Goal of the exercise:
Repeat verbatim only the lines from the opening of the material below through the one that contains "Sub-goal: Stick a".

Information provided START

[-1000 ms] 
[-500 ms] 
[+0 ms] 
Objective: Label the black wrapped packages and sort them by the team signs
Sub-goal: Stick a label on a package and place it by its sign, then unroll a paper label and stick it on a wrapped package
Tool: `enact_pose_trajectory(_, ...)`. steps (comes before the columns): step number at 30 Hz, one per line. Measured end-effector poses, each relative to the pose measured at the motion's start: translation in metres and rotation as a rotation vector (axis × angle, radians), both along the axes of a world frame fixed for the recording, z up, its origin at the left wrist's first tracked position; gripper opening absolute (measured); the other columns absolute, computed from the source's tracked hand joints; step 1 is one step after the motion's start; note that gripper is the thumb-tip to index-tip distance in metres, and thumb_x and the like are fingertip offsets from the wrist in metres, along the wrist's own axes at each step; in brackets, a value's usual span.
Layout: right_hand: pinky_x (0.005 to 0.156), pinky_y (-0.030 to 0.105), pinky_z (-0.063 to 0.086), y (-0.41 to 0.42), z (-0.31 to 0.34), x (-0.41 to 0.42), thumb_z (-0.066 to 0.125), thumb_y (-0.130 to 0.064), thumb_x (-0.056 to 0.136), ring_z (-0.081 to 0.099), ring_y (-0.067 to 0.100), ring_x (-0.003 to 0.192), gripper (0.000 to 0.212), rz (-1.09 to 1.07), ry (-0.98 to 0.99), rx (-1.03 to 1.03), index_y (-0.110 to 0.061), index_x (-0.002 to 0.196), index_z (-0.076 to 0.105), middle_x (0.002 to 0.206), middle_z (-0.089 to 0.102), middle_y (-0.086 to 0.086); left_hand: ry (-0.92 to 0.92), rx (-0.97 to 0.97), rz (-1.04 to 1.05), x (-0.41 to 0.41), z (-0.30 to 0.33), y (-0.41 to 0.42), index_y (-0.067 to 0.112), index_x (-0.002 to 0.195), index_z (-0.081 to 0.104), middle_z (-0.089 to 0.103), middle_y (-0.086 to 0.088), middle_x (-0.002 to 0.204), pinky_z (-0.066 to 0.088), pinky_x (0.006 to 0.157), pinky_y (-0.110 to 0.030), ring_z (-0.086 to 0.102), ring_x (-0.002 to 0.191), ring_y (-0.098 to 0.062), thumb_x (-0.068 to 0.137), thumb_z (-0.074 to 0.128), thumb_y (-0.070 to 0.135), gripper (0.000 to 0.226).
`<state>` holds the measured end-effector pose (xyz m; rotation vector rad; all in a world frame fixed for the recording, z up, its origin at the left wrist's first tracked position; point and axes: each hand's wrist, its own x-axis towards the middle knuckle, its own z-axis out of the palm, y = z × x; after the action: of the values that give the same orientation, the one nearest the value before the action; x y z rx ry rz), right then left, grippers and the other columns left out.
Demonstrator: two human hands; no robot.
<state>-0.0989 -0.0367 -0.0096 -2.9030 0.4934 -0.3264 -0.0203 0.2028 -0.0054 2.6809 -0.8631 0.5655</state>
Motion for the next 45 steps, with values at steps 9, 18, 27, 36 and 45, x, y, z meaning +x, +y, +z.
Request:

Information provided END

Answer box:
[-1000 ms] 
[-500 ms] 
[+0 ms] 
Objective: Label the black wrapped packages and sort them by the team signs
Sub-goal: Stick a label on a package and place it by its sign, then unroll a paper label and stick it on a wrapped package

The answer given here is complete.